I am trying to extract this part from a page:
Using the inspect I see that:
Is the structure defined in the inspect view always follows what bs4
returns?
I am using:
import json
import requests
from bs4 import BeautifulSoup
url = "https://docs.google.com/document/d/e/2PACX-1vSWVk1yd_I_zhVROYN2wv1r1y_54M-QL0199ZQ4g9mQZ7QdzekVzsRFUB_JVfkInwLxDNPmrwlY2x7y/pub?fbclid=IwAR0BsTNrbDeLb6j7tU2XhVxeh9WaQU_vELyDS3oNvem3eapiJ1zoBqZIYes"
soup = BeautifulSoup(requests.get(url).content, "html.parser")

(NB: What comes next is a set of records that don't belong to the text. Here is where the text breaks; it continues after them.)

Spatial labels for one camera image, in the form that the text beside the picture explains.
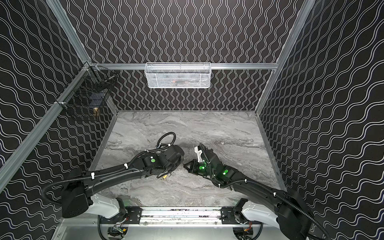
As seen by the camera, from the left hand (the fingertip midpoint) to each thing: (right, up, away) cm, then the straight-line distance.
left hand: (189, 160), depth 76 cm
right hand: (-3, -3, +1) cm, 4 cm away
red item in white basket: (-9, +46, +20) cm, 51 cm away
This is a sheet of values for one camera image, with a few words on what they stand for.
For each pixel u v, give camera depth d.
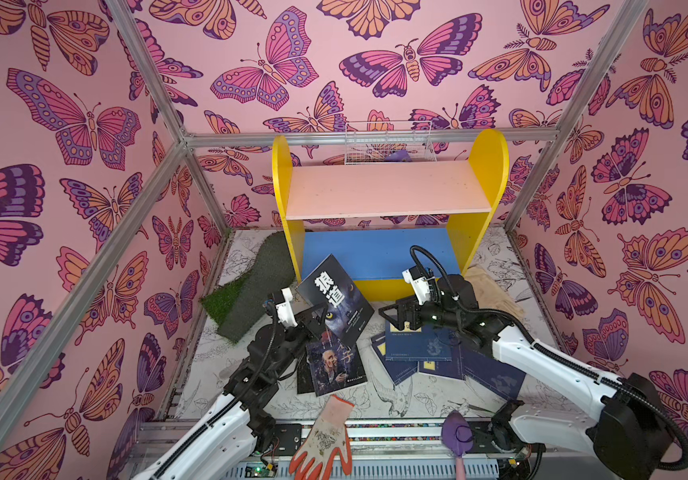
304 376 0.83
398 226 1.25
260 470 0.72
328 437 0.73
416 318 0.68
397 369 0.83
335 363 0.83
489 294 1.00
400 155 0.95
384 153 0.96
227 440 0.58
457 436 0.71
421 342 0.85
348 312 0.77
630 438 0.40
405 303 0.69
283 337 0.53
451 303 0.59
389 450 0.73
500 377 0.83
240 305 0.96
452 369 0.82
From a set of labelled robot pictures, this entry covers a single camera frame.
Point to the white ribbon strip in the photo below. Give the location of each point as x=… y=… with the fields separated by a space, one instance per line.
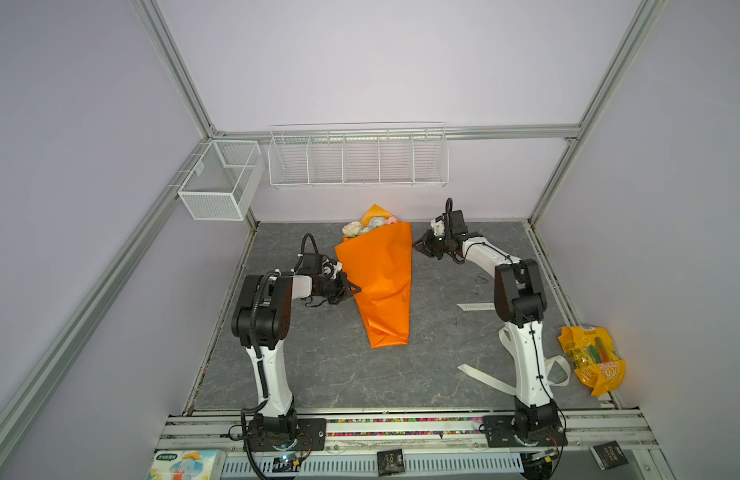
x=496 y=366

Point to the cream fake rose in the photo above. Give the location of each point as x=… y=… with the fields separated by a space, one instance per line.
x=352 y=229

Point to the black square card middle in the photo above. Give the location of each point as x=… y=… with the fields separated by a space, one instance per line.
x=390 y=462

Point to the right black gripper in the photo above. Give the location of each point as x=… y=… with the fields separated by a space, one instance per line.
x=424 y=246

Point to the long white wire rack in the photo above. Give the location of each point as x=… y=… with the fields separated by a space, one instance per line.
x=374 y=154

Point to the tissue pack with elephant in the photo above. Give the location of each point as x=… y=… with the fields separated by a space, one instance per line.
x=187 y=465

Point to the black square card right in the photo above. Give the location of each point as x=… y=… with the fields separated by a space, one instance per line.
x=609 y=455

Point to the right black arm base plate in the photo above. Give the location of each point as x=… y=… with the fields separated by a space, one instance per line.
x=505 y=431

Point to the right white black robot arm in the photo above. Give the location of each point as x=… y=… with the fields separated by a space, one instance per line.
x=520 y=302

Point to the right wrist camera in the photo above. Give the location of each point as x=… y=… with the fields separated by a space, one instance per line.
x=438 y=228

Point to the white slotted cable duct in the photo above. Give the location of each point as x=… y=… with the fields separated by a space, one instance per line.
x=416 y=465

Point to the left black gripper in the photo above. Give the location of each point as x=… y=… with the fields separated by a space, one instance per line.
x=343 y=291

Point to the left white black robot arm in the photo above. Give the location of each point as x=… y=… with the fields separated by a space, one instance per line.
x=261 y=322

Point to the black square card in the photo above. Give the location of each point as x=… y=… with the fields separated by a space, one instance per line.
x=390 y=462
x=609 y=455

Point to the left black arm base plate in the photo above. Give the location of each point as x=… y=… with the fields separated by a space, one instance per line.
x=269 y=434

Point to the small white wire basket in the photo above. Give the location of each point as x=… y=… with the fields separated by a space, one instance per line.
x=223 y=181

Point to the orange wrapping paper sheet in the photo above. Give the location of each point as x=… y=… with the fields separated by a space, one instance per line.
x=379 y=261

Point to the yellow snack bag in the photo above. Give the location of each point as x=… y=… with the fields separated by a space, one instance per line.
x=596 y=363

data = soup.find_all('span',"c2")
But it returns:
[<span class="c2"></span>,
<span class="c2"></span>,
<span class="c2">Gyventojai, kuriems yra daugiau nei 65 metai (1.14 prioritetas)</span>,
<span class="c2"></span>,
<span class="c2">——————————————————————</span>,
<span class="c2"></span>,
<span class="c2"></span>,
<span class="c2"></span>,
<span class="c2">Švietimo sistemos darbuotojai bei abiturientai (1.15 prioritetas)</span>,
<span class="c2">Diplomatai (1.16)</span>,
<span class="c2">Sergantieji lėtinėmis ligomis (1.17)</span>,
<span class="c2">Socialinių paslaugų teikėjai (1.18)</span>,
<span class="c2">1.20 prioritetas: gyvybiškai svarbias valstybės funkcijas atliekantys asmenys, kontaktuojantys su kitais asmenimis (pareigūnai, prekybos įmonių salės darbuotojai ir kt.), išskyrus bendrųjų funkcijų darbuotojus. Šiuo metu šio prioriteto sąrašai nuolat keliami.</span>,
<span class="c2">Gyventojų grupė 55-64 m.</span>,
<span class="c2"></span>,
<span class="c2">.</span>,
<span class="c2"></span>,
<span class="c2"></span>,
<span class="c2"></span>]
Which does not include <p class="c6"><span class="c2">ŠIUO METU - TIK SENJORAI:</span></p>
And I am unsure why because it clearly states class c2
in both inspect view and the data
returned by bs4
.
Should I always follow the nested structure with multiple find
statements or what is the best practice to get the data I desire?